* _ASSIGNMENT_: Look through the entries below and report every line that has "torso".

- - - - -

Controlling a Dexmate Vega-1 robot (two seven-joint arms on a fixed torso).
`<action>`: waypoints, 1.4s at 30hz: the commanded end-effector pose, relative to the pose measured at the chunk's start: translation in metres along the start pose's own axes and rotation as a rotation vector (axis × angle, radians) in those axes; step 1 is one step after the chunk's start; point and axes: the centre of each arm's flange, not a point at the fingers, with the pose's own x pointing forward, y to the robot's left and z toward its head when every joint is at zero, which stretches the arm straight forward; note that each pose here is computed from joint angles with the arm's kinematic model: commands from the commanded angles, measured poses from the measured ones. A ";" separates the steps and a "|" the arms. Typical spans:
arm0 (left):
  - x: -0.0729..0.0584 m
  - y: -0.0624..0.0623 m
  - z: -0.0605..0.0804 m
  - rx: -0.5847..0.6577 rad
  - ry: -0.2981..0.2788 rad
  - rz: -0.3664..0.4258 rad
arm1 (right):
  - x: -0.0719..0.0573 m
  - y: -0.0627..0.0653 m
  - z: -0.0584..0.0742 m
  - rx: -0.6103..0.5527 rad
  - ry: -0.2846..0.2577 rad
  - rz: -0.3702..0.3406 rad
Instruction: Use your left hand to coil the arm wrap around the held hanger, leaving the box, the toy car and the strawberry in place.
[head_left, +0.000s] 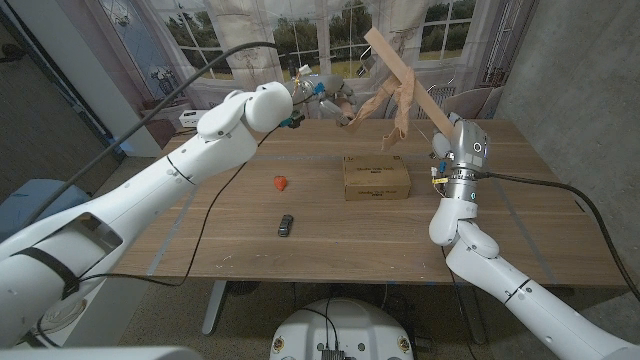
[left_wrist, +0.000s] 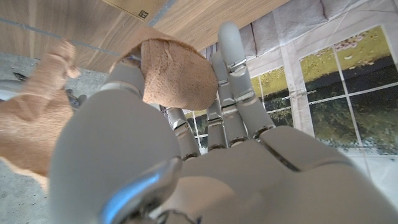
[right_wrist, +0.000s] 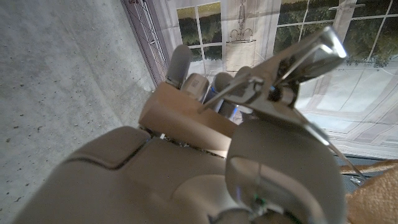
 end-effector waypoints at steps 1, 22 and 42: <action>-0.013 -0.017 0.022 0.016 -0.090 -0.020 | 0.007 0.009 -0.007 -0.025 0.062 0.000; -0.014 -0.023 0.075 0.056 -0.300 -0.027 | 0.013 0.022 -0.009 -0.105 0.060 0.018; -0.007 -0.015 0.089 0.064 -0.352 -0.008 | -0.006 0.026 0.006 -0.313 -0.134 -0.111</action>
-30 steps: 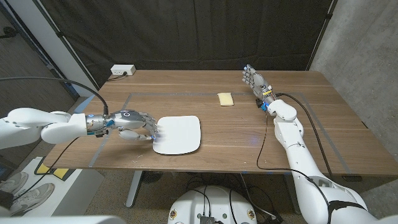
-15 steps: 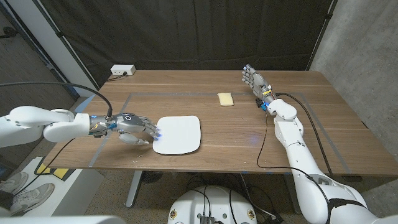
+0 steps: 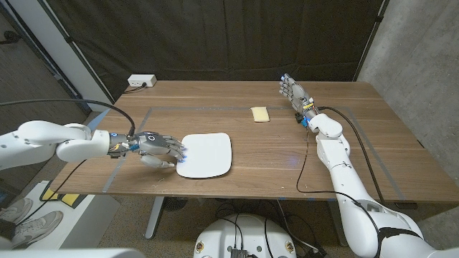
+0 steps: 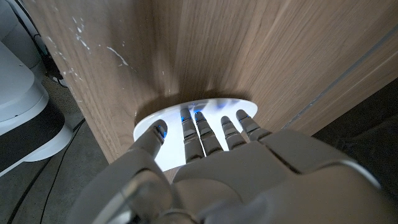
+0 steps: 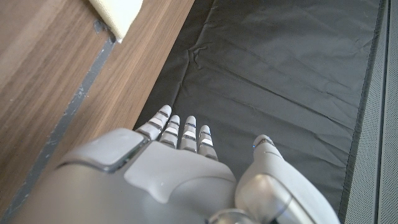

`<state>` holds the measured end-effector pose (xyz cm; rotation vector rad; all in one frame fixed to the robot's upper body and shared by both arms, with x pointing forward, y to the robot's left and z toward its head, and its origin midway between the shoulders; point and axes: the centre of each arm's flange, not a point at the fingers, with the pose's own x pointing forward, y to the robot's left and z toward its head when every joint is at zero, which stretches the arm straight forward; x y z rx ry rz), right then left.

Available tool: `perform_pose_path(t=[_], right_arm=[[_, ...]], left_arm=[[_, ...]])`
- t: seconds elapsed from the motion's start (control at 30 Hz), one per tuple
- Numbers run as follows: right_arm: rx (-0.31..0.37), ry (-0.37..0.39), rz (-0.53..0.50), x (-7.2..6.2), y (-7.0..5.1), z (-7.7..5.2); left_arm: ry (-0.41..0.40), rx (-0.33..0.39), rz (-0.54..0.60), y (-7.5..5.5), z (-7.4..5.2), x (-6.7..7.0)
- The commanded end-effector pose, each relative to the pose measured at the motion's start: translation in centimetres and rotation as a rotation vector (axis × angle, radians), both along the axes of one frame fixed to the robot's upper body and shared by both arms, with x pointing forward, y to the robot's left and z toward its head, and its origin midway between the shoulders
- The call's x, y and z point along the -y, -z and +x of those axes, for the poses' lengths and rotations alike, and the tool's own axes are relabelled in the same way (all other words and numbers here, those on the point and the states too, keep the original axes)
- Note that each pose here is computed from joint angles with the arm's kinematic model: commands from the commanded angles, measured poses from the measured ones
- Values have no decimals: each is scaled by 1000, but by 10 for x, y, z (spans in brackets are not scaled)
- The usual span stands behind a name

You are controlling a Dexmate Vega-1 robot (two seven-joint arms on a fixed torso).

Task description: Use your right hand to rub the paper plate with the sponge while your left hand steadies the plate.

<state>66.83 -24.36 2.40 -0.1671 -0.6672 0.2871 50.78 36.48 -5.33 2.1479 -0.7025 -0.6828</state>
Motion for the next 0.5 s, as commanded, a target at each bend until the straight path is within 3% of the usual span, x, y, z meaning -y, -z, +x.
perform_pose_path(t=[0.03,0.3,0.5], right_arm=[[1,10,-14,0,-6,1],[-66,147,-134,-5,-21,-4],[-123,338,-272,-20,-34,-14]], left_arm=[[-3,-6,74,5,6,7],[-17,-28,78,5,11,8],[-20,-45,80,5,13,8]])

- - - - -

* _SOLUTION FOR THIS EXERCISE_:
Controlling a Dexmate Vega-1 robot (two seven-joint arms on a fixed torso).
You are controlling a Dexmate Vega-1 robot (two seven-joint arms on a fixed torso).

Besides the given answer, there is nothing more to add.